We need the US to finish ASAP. They'll get the first huge batch of this but by May or June they'll probably have an excess of doses between everything they have ordered assuming this vaccine gets approved. I doubt Canada sees any j&j till at least Q2. We have 38m on order. Covers the country.
 
so, jabbing the mrna vaccine into the arms of old frail people may not be the best idea.

two 90+ year olds in the extended family both dead within 2 weeks of receiving their first shot. in both cases there were no underlying conditions/no other signs they were that close to the end.

a third who got it (younger, but in a bad state physically) has gone completely off his rocker (though did have covid a few weeks before receiving the shot, which could be a contributing factor).

 
Nothing in that article refutes the fact that some people might be dying from the vaccine.

It doesn’t strain credulity that a vaccine that makes 1 in 5 people sick (fever, etc) is going to be harsh on very old people.

To be clear though — I’m not saying don’t vaccinate people.

Problem is, it really is hard to say something like "some people might be dying from the vaccine" when there is no evidence of any excess deaths or any kind of scientific explanation for how this would cause a death in the injectee.

Old people in nursing homes die.

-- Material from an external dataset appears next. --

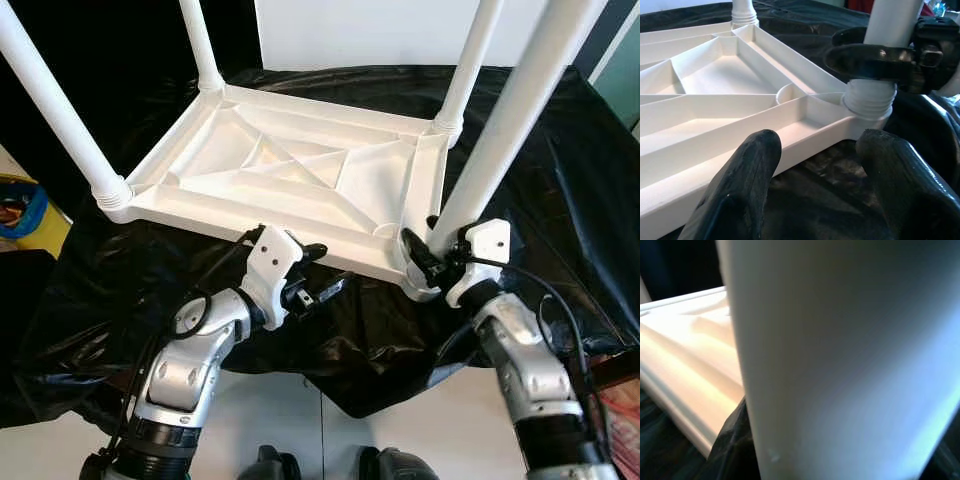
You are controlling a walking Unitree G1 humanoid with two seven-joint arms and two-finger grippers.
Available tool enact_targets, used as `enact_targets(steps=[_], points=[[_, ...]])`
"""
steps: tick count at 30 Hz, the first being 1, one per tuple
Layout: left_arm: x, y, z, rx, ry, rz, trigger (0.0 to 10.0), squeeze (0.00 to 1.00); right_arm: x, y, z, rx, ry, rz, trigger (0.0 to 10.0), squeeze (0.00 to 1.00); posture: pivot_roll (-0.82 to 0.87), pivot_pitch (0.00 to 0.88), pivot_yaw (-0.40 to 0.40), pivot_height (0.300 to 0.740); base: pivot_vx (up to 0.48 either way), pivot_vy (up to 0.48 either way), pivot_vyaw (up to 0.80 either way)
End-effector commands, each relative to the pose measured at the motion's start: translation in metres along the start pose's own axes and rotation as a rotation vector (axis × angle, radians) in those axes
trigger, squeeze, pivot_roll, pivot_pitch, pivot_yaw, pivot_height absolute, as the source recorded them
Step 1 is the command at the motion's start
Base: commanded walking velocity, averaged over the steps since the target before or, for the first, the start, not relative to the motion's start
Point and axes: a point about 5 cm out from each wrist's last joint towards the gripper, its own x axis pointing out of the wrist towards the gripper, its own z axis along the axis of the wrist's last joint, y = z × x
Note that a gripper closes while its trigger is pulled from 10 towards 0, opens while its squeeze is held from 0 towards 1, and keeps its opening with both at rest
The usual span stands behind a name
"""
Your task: Building children table
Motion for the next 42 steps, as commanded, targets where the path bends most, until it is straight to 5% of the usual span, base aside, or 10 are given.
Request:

A lot of these people unfortunately have weaker immune systems and take a lot longer to develop antibodies. So a vaccine may take a lot longer to actually work on them in a meaningful way and they would still be susceptible to the virus. We are seeing this in my nursing home and the one in Barrie. These people are just really sick at baseline and can pretty much go at any time.
 
That’s moving the goal posts. The issue flagged in Norway isn’t that people are still catching the disease and dying from it after being vaccinated. Obviously that’s a risk.

The issue seems to be that they’re dying of “natural causes “shortly after getting it.

Time will tell, though this is unlikely to be evident in excess deaths given the relative size of the 95+ Population.
 
That’s moving the goal posts. The issue flagged in Norway isn’t that people are still catching the disease and dying from it after being vaccinated. Obviously that’s a risk.

The issue seems to be that they’re dying of “natural causes “shortly after getting it.

Time will tell, though this is unlikely to be evident in excess deaths given the relative size of the 95+ Population.

This is the thing though, nobody knows if these people died because of the vaccine or from other causes. The article outlines how many of these people die weekly with or without COVID, the vaccine, etc. Some of these people die after taking the vaccine, doesn't say anything about causation. And again, nothing in the vaccine or the subsequent immune response explains it causing somebody to die.

This was expected. Some people after taking this will develop heart attacks, strokes, get diagnosed with cancer, etc. It's important for the general public to understand actual medical incidences of these conditions and not just jump to thinking the vaccine is what is causing said condition.
 
Yeah, if you vaccinate 1000 people and 5 die shortly after, you need to know, given that age and population, how many would die in a normal time. Especially since the vaccine is going to the elderly, I don't know what the rate would be normally. But because vaccines are the thing now, people will walk about every case.

Like I always say, whenever they get fully self-driving cars on the roads, the first accident that kills a family with young kids is going to be horrible and cast doubts. But I doubt the media is going to say, "that is unfortunate for the Johnsons, but remember the 50000 other people that were not killed this week that would had died had self-driving cars not been here."